[Data items]
▼

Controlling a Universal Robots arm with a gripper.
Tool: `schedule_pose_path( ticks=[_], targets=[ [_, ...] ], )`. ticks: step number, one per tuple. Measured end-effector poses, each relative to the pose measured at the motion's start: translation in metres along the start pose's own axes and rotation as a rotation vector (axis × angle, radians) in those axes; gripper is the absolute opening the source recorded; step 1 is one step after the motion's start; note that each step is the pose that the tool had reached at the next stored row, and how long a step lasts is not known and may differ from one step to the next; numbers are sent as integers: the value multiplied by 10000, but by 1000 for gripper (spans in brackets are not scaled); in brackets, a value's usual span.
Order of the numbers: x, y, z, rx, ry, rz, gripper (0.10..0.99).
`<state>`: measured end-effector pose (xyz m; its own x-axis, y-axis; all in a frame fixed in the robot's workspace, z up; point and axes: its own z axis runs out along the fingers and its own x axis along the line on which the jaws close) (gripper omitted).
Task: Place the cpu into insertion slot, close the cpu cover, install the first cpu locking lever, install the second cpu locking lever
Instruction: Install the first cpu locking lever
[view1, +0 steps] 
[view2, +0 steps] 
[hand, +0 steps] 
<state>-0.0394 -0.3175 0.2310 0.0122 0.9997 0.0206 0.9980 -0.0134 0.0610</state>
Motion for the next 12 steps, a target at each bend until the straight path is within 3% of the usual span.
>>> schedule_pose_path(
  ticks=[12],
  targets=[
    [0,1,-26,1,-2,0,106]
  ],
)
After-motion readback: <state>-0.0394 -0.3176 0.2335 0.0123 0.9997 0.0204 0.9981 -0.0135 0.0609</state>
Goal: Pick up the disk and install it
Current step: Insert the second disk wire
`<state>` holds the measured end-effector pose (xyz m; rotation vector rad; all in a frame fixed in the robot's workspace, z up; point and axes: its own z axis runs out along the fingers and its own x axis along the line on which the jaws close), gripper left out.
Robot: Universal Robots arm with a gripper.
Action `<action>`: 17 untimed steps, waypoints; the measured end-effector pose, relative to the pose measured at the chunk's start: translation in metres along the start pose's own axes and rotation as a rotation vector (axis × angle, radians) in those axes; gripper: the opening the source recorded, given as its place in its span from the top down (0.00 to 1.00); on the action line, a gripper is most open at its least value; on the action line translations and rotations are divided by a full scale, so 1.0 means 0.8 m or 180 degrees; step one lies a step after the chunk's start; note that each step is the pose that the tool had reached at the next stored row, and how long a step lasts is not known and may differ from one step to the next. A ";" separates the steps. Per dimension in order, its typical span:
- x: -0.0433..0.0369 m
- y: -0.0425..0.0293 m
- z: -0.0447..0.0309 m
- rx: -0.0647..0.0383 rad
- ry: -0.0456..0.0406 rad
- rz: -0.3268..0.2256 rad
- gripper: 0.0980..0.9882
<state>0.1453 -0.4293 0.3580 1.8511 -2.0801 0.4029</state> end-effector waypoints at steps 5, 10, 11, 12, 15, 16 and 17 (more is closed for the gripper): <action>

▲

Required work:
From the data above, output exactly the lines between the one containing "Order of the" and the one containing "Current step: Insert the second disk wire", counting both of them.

Response below:
Order of the numbers: x, y, z, rx, ry, rz, gripper (0.10..0.99).
`<state>`: measured end-effector pose (xyz m; its own x-axis, y-axis; all in a frame fixed in the robot's workspace, z up; point and axes: its own z axis runs out along the fingers and its own x axis along the line on which the jaws close) (gripper omitted).
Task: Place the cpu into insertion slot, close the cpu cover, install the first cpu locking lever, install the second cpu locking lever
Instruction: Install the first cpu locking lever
[view1, +0 steps] 
[view2, +0 steps] 
[hand, +0 steps] 
<state>-0.0394 -0.3175 0.2310 0.0122 0.9997 0.0206 0.9980 -0.0134 0.0610</state>
Motion for the next 12 steps, a target at each bend until the straight path is within 3% of the usual span.
>>> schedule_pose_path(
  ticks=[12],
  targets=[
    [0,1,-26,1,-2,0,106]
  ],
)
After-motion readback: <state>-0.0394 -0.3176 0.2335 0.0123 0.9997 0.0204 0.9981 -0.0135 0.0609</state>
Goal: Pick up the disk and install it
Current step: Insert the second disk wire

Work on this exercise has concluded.